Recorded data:
##############################
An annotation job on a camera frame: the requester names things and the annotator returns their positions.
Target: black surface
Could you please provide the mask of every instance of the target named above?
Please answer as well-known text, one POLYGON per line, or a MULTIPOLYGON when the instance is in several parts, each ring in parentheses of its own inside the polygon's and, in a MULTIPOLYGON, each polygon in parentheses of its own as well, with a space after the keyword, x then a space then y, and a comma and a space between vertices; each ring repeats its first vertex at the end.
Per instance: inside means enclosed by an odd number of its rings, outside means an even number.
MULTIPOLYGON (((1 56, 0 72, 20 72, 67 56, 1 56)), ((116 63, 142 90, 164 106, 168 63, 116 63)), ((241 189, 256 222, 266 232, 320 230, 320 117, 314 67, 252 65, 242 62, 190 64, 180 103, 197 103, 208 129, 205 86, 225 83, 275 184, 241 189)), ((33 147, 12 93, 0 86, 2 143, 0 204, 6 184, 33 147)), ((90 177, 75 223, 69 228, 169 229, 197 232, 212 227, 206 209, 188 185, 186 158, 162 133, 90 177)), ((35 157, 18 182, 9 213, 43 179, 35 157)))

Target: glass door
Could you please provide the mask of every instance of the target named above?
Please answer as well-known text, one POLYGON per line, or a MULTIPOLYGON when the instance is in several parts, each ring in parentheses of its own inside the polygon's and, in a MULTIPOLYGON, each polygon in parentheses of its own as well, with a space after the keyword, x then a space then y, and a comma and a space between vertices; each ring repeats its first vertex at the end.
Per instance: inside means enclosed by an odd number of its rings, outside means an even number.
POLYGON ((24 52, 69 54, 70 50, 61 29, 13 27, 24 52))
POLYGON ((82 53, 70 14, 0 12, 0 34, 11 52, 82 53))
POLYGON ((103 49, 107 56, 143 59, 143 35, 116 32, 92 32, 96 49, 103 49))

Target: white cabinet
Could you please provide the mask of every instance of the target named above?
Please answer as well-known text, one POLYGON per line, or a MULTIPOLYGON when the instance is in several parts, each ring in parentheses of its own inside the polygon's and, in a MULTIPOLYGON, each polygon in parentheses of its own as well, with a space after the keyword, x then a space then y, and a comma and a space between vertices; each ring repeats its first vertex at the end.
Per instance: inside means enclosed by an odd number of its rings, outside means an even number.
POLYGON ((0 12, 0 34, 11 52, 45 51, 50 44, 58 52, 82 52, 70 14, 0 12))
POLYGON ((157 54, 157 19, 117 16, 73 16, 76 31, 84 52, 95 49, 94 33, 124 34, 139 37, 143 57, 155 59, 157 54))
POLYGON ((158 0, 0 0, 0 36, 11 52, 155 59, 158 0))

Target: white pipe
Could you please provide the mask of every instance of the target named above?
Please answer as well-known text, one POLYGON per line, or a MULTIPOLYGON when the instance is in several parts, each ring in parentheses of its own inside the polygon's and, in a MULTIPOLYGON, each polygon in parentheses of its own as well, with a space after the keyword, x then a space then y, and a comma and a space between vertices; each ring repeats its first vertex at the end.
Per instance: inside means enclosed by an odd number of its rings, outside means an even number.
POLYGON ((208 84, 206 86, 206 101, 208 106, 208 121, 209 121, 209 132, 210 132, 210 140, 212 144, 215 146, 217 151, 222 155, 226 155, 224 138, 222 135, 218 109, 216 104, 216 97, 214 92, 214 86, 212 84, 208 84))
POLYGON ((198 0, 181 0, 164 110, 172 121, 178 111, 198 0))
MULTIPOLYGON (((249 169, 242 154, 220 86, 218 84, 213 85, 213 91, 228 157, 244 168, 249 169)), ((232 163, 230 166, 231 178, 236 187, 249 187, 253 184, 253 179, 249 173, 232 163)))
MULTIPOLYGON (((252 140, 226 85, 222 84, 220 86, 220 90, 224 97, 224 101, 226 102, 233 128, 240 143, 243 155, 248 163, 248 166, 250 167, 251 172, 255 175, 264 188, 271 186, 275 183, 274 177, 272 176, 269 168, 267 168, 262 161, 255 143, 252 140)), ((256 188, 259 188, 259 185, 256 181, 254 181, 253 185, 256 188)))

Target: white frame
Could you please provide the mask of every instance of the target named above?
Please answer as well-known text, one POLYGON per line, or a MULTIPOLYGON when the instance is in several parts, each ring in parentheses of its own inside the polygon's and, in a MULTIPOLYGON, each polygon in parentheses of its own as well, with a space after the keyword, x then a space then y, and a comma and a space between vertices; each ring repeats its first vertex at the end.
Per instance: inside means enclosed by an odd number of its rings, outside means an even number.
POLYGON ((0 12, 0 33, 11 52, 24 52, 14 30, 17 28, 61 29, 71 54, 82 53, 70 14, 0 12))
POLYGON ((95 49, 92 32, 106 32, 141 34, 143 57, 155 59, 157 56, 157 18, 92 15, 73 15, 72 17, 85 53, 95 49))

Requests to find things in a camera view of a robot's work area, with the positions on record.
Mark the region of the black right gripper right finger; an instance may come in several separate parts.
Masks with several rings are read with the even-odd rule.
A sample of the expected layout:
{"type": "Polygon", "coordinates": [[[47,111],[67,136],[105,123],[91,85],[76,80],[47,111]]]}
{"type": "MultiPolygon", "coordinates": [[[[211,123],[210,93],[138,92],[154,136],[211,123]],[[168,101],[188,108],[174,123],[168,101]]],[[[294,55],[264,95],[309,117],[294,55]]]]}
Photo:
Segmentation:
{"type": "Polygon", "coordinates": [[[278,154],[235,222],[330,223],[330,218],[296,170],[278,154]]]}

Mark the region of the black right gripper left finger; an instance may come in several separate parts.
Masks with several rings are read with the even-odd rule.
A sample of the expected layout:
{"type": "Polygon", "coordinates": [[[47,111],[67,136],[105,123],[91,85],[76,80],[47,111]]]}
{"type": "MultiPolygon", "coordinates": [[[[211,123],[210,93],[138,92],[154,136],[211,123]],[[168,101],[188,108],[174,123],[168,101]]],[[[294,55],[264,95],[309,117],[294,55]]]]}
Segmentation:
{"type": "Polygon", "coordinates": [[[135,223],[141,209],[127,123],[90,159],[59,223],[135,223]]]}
##############################
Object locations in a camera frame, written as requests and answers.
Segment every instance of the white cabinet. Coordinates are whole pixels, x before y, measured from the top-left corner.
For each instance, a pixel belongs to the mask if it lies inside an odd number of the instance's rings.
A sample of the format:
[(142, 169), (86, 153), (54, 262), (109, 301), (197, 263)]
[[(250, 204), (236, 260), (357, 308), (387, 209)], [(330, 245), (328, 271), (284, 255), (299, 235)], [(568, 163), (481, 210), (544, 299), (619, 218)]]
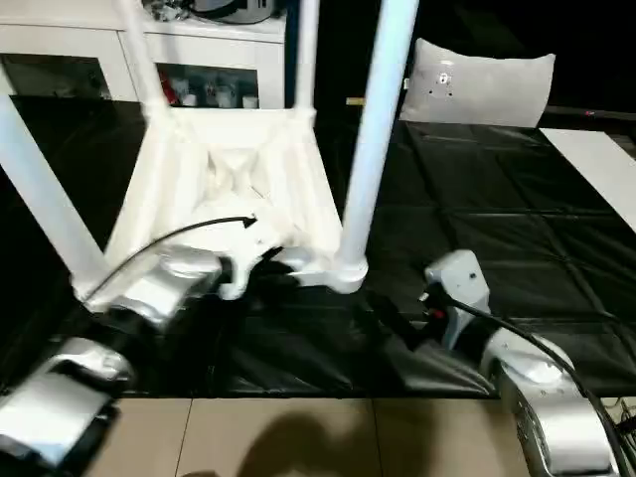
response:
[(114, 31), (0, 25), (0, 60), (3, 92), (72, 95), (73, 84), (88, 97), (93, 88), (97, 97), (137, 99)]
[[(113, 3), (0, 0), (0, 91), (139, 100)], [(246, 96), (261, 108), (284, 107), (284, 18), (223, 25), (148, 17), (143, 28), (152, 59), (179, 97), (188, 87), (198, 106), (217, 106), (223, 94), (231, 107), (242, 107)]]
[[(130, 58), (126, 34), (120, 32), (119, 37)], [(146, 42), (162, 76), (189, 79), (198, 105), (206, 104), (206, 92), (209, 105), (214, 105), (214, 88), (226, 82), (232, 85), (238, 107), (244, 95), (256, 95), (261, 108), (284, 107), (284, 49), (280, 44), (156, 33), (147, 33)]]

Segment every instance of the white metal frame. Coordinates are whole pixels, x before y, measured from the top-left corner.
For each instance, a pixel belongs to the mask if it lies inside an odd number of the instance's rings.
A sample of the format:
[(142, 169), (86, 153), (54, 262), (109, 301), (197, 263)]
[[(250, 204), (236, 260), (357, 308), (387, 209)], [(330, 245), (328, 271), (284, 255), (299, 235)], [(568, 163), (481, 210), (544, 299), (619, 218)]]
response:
##############################
#### THE TASK
The answer should consist of all lines from the records above that hold the word "white".

#### OUTPUT FOR THIS EXERCISE
Target: white cabinet
Target: white pipe
Target: white frame
Segment every instance of the white cabinet. Coordinates are whole pixels, x before y, measured from the top-left corner.
Segment every instance of the white metal frame. Coordinates are whole pixels, x before y, measured from the top-left corner.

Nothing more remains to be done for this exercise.